- _PROBLEM STATEMENT_
At the line containing "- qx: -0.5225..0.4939", begin repeating lines exactly, and stop only after the final line of the records below.

- _GIVEN INFORMATION_
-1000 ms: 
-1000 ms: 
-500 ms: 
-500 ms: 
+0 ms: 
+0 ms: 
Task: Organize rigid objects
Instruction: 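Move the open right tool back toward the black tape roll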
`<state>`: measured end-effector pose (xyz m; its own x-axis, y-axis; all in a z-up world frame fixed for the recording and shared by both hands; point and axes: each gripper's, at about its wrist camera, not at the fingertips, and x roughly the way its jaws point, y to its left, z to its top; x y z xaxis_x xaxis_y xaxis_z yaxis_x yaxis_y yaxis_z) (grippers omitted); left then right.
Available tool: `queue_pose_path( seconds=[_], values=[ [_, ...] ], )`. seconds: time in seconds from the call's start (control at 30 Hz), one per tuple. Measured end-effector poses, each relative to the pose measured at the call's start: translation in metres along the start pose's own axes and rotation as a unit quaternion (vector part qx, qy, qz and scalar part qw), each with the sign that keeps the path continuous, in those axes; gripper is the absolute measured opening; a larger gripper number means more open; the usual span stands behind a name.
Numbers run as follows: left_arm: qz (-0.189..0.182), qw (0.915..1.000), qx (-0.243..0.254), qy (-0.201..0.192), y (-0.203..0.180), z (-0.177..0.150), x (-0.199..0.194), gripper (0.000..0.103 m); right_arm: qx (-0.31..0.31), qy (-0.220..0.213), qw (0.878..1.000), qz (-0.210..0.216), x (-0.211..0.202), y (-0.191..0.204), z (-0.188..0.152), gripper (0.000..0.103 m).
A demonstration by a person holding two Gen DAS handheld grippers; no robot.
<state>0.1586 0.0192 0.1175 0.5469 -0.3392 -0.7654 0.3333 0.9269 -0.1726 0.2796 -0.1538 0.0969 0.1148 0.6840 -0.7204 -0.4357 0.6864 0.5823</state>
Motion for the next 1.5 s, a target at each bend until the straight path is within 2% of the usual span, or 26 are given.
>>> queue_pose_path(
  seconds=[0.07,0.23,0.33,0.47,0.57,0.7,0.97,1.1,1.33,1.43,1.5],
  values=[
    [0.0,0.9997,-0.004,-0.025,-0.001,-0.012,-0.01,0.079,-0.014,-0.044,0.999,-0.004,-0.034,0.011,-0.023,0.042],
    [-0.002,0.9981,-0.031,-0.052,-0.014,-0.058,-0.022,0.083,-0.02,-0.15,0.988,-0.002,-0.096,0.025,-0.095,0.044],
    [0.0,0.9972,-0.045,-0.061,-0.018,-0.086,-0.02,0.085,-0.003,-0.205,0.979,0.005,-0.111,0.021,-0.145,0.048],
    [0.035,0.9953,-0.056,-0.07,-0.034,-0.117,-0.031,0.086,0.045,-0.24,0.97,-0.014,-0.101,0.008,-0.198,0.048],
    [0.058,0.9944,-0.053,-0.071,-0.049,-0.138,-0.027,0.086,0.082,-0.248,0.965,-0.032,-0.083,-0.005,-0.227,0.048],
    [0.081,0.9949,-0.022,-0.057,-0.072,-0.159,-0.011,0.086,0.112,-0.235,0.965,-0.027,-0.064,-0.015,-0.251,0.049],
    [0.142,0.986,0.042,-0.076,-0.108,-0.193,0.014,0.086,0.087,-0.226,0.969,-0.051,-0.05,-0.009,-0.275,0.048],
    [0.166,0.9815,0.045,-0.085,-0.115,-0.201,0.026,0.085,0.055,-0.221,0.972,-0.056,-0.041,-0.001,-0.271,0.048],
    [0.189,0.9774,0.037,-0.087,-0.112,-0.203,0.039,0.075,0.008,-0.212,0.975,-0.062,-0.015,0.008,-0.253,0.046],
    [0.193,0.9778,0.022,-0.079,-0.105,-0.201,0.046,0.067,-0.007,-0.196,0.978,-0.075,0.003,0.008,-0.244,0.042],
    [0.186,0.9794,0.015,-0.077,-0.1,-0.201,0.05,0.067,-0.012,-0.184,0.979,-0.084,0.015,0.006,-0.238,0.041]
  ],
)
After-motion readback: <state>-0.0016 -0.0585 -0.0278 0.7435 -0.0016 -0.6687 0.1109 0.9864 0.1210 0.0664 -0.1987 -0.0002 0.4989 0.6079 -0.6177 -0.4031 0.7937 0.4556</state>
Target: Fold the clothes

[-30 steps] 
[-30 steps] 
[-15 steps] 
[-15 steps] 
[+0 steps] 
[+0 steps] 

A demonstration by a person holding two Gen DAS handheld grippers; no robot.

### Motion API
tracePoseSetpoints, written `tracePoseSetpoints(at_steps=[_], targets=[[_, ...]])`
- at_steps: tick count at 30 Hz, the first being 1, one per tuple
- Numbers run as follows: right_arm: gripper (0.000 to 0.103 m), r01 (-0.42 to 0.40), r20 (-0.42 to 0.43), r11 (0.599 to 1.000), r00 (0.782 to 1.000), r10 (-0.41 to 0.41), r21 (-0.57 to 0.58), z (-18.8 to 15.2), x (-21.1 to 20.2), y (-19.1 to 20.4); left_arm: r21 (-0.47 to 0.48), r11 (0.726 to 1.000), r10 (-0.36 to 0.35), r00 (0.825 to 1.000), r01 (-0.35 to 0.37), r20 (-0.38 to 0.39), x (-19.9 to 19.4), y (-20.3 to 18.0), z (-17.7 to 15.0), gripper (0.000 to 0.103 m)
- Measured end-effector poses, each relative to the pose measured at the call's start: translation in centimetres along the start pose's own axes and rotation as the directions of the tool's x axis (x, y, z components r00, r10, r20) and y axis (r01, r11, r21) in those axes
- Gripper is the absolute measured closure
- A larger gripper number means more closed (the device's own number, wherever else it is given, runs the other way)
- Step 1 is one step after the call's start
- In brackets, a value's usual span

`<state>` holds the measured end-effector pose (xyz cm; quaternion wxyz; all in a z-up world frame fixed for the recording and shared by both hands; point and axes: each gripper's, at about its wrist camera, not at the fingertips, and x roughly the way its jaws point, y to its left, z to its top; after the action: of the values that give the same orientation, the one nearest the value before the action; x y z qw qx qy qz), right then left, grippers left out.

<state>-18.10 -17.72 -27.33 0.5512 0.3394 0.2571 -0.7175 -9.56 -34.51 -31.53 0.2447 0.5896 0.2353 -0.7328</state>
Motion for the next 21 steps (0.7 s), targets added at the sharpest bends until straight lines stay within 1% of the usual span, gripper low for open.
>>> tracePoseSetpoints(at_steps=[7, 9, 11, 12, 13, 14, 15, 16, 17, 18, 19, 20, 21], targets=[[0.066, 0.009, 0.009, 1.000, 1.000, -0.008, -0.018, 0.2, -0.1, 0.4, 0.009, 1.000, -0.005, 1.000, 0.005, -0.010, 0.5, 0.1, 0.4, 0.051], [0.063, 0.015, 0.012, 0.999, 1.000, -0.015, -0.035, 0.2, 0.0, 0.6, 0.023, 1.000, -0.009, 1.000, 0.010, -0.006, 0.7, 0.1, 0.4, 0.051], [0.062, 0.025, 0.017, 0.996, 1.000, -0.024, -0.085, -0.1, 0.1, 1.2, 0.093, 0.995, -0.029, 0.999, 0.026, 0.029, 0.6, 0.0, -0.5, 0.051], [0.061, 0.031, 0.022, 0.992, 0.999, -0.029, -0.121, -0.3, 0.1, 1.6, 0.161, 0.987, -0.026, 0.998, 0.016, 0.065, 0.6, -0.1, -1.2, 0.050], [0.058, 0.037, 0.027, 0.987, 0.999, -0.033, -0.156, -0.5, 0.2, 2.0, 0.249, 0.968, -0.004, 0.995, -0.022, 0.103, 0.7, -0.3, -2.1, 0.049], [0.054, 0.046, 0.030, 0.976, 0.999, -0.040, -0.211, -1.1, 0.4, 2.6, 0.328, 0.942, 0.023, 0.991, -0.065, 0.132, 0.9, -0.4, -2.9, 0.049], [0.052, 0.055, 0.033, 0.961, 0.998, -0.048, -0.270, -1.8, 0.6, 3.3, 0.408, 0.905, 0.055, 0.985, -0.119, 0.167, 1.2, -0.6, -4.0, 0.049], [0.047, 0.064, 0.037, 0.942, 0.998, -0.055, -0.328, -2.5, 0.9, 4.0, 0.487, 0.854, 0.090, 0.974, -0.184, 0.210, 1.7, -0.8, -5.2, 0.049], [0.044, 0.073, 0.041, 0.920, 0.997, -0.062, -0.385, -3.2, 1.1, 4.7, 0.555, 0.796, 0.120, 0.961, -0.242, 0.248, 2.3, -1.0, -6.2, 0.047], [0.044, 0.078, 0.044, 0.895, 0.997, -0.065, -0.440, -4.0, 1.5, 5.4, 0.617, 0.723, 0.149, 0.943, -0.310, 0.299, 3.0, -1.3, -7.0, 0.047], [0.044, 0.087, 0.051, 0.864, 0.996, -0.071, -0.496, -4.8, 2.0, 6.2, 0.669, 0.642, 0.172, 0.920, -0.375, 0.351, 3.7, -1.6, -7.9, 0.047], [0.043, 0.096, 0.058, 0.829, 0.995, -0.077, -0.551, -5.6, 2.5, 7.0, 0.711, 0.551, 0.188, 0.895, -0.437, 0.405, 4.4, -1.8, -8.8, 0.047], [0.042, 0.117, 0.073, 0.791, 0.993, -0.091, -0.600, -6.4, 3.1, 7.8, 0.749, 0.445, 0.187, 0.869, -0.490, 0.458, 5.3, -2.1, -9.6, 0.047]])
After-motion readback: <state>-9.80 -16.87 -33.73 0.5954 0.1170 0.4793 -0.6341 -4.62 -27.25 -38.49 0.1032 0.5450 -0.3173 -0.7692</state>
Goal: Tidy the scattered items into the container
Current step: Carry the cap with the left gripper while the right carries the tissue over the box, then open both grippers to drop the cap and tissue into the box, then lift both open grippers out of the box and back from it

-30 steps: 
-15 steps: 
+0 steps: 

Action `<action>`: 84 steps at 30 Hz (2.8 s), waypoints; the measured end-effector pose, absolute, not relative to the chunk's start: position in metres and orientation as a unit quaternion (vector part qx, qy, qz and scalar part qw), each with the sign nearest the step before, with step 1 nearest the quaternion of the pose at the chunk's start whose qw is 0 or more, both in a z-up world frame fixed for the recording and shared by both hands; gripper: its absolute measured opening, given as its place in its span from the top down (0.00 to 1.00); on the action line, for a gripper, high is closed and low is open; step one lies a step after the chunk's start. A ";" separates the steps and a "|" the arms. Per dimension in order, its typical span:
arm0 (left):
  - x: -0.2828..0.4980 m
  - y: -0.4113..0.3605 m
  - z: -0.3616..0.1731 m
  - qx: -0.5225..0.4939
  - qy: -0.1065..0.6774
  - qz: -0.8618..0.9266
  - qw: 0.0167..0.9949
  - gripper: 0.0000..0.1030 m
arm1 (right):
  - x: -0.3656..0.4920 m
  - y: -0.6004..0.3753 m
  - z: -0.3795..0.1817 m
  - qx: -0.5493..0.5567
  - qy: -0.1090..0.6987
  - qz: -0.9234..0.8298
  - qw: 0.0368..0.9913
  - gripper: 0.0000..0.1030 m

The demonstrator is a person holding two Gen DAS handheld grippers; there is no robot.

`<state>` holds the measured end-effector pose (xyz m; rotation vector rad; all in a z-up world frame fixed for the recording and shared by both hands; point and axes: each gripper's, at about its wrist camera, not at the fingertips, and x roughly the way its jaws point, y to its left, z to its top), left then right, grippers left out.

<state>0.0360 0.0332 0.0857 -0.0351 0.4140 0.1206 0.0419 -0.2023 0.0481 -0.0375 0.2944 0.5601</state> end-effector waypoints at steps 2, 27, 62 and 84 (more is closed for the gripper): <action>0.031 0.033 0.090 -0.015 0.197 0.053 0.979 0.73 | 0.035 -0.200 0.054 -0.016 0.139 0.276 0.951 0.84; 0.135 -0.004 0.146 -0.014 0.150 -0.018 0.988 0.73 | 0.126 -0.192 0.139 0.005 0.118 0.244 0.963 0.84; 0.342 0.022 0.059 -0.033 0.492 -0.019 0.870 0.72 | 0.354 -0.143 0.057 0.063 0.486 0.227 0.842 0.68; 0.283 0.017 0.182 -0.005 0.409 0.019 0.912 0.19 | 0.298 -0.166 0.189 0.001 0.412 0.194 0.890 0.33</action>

- _REPLY_
  - qx: -0.5225..0.4939
  - qy: -0.1065..0.6774
  - qz: -0.8618..0.9266
  - qw: 0.0167..0.9949
  - gripper: 0.0000..0.1030 m
arm1 (right):
  - x: -0.3656..0.4920 m
  - y: -0.6004..0.3753 m
  - z: -0.3795..0.1817 m
  - qx: -0.5493..0.5567
  - qy: -0.1090..0.6987
  - qz: -0.9234..0.8298
  - qw: 0.0368..0.9913
  - gripper: 0.0000..0.1030 m

The demonstrator is a person holding two Gen DAS handheld grippers; there is no robot.

`<state>` holds the measured end-effector pose (xyz m; rotation vector rad; all in a z-up world frame fixed for the recording and shared by both hands; point and axes: each gripper's, at about its wrist camera, not at the fingertips, and x roughly the way its jaws point, y to its left, z to its top), left then right, grippers left out.

<state>0.0360 0.0332 0.0857 -0.0351 0.4140 0.1206 0.0419 -0.2023 0.0481 -0.0375 0.2944 0.5601</state> end-effector waypoints at steps 2, 27, 62 and 84 (more is closed for the gripper): <action>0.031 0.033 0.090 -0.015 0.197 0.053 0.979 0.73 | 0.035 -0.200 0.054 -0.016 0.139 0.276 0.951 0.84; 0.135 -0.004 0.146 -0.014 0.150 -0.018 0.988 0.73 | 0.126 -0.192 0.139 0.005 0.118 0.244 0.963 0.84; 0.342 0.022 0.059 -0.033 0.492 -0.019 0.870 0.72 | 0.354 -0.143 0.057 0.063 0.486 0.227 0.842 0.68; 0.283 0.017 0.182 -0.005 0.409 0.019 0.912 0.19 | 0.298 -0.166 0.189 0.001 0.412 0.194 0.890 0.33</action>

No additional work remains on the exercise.